Con lui addio ai belli e buoni sempre e comunque. Addio a tutti gli stereotipi hollywoodiani e disneyani tanto cari al classico grande pubblico. E spazio ai valori della diversità e della vicinanza. Chi più di Peter Parker, fragile studente della porta accanto poteva conquistare i suoi coetanei nel panni di Spider-Man? E che dire di Daredevil, che da avvocato non vedente, compatito da tutti, si trasforma in un giustiziere della notte terrore del crimine?

Altri esami difficili, ma brillantemente superati da Stan Lee, quelli per esempio della Cosa. Il mostruoso supereroe dei Fantastici 4, che non potrà mai più tornare nei panni dell’uomo che era un tempo, con tutti i travagli interiori che questo comporta. O dell’intera saga degli X-Men, dove i cattivi sono quelli “normali” che non accettano i diversi. Mutanti da distruggere in quanto tali e non in base ai loro comportamenti negativi e pericolosi per l’umanità.

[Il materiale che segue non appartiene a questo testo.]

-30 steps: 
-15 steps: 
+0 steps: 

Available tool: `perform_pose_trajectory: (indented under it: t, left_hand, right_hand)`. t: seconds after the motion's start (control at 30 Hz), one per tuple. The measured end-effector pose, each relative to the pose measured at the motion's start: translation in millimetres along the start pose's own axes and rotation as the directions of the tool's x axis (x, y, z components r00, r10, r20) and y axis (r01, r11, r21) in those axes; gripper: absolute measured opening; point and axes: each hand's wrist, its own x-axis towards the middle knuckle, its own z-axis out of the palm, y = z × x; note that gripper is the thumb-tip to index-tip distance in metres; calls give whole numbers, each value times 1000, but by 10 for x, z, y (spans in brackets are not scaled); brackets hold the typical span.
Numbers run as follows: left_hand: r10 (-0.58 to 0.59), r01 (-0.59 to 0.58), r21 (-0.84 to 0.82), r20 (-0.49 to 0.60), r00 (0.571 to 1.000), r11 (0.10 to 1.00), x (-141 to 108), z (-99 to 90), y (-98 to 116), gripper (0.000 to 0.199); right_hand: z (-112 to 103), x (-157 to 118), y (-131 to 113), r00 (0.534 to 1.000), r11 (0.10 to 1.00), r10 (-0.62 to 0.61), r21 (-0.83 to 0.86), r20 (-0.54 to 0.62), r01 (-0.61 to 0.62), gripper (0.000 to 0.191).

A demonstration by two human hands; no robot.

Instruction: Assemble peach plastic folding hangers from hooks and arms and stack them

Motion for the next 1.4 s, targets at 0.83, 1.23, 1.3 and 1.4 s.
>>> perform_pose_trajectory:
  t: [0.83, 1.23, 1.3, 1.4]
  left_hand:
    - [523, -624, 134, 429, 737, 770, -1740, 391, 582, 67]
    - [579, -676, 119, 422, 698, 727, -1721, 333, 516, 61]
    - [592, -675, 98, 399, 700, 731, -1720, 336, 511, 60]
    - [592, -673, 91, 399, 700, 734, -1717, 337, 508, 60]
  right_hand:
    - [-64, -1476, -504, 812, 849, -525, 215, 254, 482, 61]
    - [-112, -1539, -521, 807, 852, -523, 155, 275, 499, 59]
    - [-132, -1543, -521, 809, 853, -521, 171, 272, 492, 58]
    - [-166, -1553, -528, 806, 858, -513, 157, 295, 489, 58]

E poi negli anni spazio a chiunque. Con supereroi bianchi, afroamericani, ispanici e orientali, in un quadro multiforme, specchio dell’evoluzione dell’America, a volte descritta meglio nei pro e nei contro che in tanti saggi di sociologia. Dove la diversità secondo Stan Lee è un valore positivo ma deve compresa e accettata per dare buoni frutti. Dove tutti sono in gioco, con le carte del bene e del male che si mescolano all’infinito. E dove il libero arbitrio gioca sempre il ruolo chiave, che si parli di esseri umani dai superpoteri o di uomini e donne che affrontano la vita di ogni giorno.